- _Work to complete_:
Your answer should consist only of the lines below from the one with "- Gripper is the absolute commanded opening" through the one with "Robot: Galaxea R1", copied exactly.

- _Source information_:
┏━━

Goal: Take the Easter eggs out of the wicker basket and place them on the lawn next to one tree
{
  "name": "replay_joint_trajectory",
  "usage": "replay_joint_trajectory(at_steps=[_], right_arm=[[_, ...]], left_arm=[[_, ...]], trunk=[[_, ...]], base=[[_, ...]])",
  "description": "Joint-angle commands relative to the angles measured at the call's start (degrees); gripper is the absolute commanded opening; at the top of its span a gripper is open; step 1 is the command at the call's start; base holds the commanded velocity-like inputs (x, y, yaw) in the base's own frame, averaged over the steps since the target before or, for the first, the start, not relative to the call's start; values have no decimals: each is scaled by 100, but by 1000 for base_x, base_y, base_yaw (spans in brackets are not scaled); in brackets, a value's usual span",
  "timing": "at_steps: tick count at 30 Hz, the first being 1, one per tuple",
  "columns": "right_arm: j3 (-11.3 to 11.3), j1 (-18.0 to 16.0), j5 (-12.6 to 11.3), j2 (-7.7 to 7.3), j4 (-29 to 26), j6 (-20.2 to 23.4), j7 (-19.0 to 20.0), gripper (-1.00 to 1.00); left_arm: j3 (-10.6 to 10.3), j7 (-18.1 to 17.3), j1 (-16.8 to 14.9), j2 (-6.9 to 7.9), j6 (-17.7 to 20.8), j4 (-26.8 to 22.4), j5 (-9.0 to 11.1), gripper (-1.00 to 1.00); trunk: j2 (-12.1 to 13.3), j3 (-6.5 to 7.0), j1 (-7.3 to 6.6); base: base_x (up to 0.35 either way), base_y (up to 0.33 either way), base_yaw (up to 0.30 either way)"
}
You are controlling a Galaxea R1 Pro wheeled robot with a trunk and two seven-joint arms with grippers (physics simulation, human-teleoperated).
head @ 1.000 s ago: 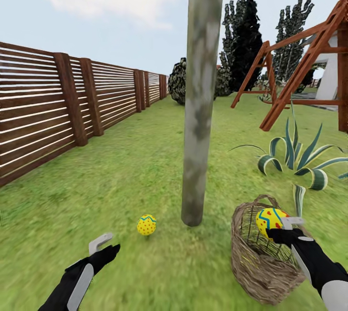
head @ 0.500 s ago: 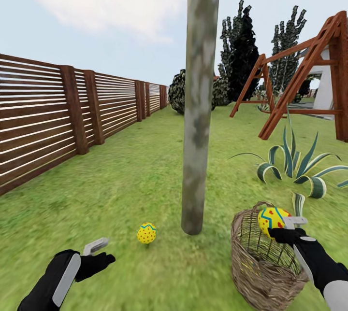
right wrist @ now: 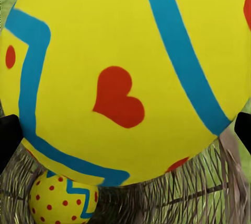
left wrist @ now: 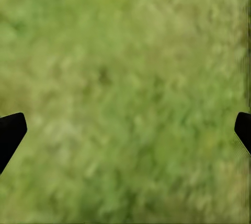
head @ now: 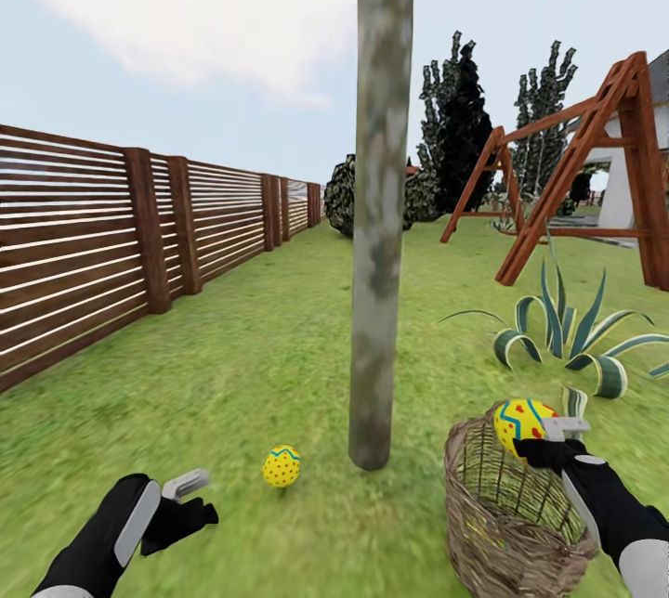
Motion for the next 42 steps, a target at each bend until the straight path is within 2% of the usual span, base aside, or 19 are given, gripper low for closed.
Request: replay_joint_trajectory(at_steps=[1, 3, 42], right_arm=[[-39, -2, 56, 1, -11, 31, 47, -100], [-36, -2, 56, -7, -10, 33, 42, -100], [-17, -2, 88, 40, 112, 49, 41, -100]], left_arm=[[5, 42, -5, -16, 23, -7, 54, 100], [5, 35, -7, -47, 23, -8, 60, 100], [6, 33, -7, -72, 14, -7, 85, 100]], trunk=[[-1, 16, -4], [2, 60, -9], [1566, 762, -865]], base=[[0, 0, 0], [0, 0, 0], [0, 0, 0]])
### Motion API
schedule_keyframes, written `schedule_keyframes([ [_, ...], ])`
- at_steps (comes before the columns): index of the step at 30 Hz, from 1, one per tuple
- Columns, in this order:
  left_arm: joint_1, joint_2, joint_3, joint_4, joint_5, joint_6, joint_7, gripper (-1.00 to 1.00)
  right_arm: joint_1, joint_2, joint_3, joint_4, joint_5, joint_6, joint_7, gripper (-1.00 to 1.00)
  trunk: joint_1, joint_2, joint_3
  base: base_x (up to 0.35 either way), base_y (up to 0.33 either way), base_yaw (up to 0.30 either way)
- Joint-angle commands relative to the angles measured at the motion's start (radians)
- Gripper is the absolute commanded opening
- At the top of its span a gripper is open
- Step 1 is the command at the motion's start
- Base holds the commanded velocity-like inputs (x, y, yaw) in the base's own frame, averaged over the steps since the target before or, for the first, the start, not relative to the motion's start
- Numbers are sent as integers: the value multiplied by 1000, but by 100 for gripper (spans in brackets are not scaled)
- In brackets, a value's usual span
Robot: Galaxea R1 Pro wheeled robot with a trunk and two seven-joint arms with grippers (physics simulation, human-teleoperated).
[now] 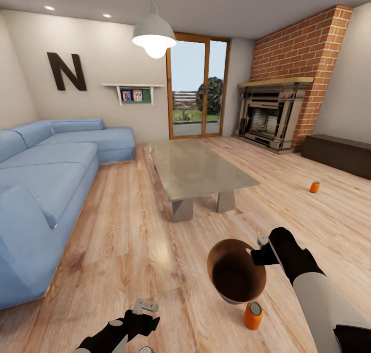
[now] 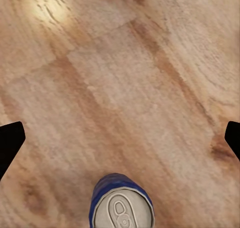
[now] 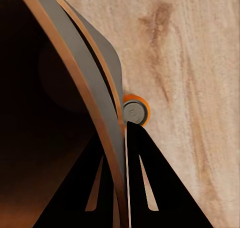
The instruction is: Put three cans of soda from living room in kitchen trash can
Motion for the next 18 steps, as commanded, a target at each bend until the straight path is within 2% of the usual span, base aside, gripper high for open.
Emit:
schedule_keyframes([
  [1,0,0,0,0,0,0,0,100,0,0,-1,0,-22,4,5,-100,0,0,0,0,0,0],
  [3,0,0,0,0,1,1,0,100,0,1,-1,0,-22,4,5,-100,0,0,0,0,0,0],
  [14,0,-1,1,2,0,4,0,100,0,3,-1,0,-22,4,5,-100,5,-3,-42,0,0,0],
  [18,0,0,1,2,0,2,0,100,0,5,-1,0,-22,4,4,-100,5,-3,-42,0,0,0],
])
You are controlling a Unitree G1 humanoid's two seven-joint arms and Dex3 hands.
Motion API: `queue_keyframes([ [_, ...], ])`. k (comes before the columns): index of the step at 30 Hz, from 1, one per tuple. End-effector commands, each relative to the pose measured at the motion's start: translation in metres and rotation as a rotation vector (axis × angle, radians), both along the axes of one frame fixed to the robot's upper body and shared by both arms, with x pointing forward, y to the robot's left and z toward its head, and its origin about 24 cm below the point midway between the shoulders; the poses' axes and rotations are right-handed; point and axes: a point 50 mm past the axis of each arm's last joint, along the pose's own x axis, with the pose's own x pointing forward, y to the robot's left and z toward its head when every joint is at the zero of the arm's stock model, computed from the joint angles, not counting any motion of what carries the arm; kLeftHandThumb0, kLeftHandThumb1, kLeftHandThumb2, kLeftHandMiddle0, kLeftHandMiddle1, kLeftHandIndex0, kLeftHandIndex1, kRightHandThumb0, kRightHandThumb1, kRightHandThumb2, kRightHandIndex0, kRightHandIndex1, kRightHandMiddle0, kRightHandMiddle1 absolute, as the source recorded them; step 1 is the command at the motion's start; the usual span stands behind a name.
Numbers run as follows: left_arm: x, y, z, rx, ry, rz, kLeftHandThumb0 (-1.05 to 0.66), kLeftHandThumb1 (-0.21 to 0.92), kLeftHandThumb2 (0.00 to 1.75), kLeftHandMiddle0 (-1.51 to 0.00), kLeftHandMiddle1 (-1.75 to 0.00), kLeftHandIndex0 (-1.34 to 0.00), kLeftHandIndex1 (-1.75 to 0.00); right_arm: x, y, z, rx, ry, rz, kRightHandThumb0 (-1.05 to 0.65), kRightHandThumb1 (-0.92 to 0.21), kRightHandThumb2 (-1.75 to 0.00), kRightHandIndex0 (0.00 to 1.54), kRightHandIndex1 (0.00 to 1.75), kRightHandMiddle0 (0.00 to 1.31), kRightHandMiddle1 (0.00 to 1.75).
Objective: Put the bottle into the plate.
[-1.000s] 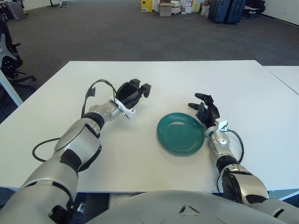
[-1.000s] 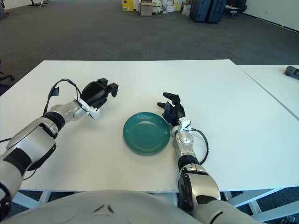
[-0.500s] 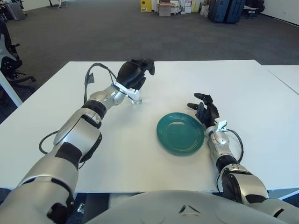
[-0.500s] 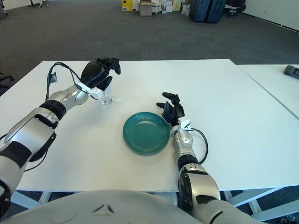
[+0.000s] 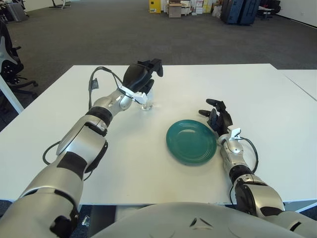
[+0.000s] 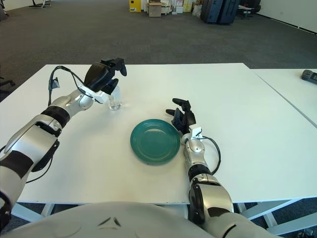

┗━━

- _Answer area_:
- Gripper is the absolute commanded opening
- At the top of its span a gripper is open
- Step 1 is the command at the motion's start
- Base holds the commanded velocity-like inputs (x, y, yaw) in the base's own frame, averaged over the steps since the target before or, for the first, the start, not relative to the motion's start
- Numbers are sent as integers: the value multiplied by 1000, but by 100 for gripper (spans in brackets are not scaled)
- In brackets, a value's usual span
Robot: Galaxea R1 Pro wheeled robot with a trunk and two seven-joint arms with grippers (physics simulation, human-teleoperated).

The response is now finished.